Task requirements: The response must consist of the lines below from the one with "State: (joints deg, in" through the one with "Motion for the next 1", exactly as they appear and with both ends kept.

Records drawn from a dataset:
--- START ---

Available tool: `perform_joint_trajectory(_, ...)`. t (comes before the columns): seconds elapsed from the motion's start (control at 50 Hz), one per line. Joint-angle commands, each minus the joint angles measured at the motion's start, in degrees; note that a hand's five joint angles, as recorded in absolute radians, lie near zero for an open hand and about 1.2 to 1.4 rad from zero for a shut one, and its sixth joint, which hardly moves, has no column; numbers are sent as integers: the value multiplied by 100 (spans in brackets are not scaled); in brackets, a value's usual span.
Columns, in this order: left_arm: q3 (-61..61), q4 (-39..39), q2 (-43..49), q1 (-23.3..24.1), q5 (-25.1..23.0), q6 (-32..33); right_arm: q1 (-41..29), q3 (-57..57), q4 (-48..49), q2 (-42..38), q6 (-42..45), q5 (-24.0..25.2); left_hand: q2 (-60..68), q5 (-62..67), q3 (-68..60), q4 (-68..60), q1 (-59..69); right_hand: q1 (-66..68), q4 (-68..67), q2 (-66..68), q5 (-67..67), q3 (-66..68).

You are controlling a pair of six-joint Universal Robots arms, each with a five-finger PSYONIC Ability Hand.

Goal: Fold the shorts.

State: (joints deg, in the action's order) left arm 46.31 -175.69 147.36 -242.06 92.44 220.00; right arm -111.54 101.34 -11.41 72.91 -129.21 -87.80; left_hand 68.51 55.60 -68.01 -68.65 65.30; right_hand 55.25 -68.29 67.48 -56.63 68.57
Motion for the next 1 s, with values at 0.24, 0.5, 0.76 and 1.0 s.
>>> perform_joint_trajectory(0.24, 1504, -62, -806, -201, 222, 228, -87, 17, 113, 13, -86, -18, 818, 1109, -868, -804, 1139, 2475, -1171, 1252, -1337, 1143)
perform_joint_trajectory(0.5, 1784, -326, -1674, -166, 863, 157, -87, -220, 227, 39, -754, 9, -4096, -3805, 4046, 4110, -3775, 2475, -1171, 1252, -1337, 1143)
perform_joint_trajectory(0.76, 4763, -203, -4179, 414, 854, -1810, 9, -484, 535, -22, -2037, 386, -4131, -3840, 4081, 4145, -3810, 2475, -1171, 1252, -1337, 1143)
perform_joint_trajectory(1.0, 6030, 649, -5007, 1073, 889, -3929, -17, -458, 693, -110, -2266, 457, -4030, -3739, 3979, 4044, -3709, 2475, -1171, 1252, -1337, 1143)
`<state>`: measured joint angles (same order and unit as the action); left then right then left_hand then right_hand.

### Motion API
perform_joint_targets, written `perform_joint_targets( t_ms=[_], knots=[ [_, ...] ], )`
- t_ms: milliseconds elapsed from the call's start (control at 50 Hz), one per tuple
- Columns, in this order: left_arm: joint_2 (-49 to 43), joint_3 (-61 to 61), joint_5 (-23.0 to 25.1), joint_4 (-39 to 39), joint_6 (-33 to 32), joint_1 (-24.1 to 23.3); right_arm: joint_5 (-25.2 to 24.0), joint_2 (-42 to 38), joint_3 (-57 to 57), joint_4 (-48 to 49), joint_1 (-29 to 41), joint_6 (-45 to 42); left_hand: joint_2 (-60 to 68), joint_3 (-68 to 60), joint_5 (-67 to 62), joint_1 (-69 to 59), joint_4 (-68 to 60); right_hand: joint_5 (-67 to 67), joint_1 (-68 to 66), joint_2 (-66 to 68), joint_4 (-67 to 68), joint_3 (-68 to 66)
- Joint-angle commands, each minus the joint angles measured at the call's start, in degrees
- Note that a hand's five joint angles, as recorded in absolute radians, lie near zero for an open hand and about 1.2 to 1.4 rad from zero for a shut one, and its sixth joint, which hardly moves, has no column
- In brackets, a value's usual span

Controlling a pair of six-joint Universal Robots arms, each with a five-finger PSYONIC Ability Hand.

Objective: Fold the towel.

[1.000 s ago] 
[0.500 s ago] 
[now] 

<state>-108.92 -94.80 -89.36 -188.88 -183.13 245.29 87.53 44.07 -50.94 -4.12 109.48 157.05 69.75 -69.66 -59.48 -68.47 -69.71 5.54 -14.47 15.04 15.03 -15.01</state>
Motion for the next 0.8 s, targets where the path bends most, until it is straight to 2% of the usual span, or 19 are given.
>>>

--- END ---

Solution for this exercise:
State: (joints deg, in the action's order) left arm 46.31 -175.69 147.36 -242.06 92.44 220.00; right arm -111.54 101.34 -11.41 72.91 -129.21 -87.80; left_hand 68.51 55.60 -68.01 -68.65 65.30; right_hand 55.25 -68.29 67.48 -56.63 68.57
Motion for the next 1 s, with values at 0.24, 0.5, 0.76 and 1.0 s.

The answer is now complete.